Take a boat from Qaqortoq to the nearby uninhabited island of Uunartoq, where in the middle of its grassy fields you’ll find blissfully hot springs, bubbling away at around 36-39ºC. Perfect for complete rejuvenation and restoration, this toasty, natural spa will help you to soak away any stresses while you gaze at majestic mountain peaks and drifting icebergs. Fancy staying a little longer? Some local tour operators offer a picnic and bottle of Champagne to ramp up the relaxation.

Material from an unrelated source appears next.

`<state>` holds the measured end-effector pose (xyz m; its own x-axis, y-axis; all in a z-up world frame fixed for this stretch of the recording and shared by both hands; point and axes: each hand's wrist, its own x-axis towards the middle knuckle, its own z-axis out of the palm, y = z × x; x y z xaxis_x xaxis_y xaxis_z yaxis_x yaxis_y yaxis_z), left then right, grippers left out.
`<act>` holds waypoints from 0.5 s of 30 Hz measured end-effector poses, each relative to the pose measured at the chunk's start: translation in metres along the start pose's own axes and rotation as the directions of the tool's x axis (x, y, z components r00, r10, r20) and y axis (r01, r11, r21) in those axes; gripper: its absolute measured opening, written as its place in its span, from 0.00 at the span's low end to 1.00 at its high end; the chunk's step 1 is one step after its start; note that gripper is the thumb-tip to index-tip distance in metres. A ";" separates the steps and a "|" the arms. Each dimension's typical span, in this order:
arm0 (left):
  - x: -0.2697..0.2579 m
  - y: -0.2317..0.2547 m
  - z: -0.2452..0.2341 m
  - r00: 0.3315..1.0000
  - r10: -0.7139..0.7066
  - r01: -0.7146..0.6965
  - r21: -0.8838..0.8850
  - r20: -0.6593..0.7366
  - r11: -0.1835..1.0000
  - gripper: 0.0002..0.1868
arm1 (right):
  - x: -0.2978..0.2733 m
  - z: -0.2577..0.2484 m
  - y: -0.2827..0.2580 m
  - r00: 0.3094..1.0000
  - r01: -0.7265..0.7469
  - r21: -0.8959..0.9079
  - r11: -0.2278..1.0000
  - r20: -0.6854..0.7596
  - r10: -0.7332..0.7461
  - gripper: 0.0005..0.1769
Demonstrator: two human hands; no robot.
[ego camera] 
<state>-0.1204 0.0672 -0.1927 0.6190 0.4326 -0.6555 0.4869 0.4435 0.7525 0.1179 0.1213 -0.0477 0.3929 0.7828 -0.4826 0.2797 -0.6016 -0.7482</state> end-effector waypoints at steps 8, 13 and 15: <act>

Hot water Spring Uunartoq Greenland

Learn about Inuit culture

Greenland’s roots are testament to the amazing adaptability of its people in the face of extraordinary Arctic challenges. Cruisers can learn the fascinating heritage of today’s Greenlanders at a number of spots on the island. The Qaqortoq Museum, set in an old blacksmith workshop, showcases Inuit artifacts thousands of years old, while the impressive Kayak and Umiaq show that takes place on the water in Nanortalik demonstrates how Greenland’s hunters mastered techniques such as the 'Eskimo Roll', to survive in the toughest conditions.

Kamiks Greenlandic National costume Greenland

Warm up with a traditional hot meal

Most food in Greenland comes from the sea and is often smoked, dried or salted, and served with sauces. Pop into any local restaurant to feast on Greenland's national dish, suaasat, a thick, warming soup made from meat, potatoes, onion and rice. Or try panertut, dried fish or meat with butter and apples. Other classic dishes include muskox fillet poached in juniper berry juice, or smoked breast of auk, a local sea bird, marinated in honey. Hungry yet?

Dried fish Rodebay Greenland

Go dog-sledding

Picture the sound of sled dogs panting as their large paws beat a rhythmic beat on the snow, against a backdrop of pure silence. Dog-sledding in Greenland has been an essential mode of transportation for more than 5,000 years, and while Greenlanders tend to be people of few words, put them behind a pack of sled dogs and they grow in stature. Time your visit to coincide with the annual dog sledding competition, Avannaata Qimussersua, which takes place in North Greenland. Or join one of the many dogsled tours offered by locals from Jan-April.

Dog sledge Qaanaaq Greenland

Bask in the midnight sun

Imagine nights with no darkness, even after the sun dips below the horizon. Walk around the upper deck of the ship and breathe in the fresh air under the soft midnight light while you cruise through calm waters. It’s a beautifully surreal, once-in-a-lifetime experience and better still, there’s no need for a camera flash to bag those epic screensaver shots.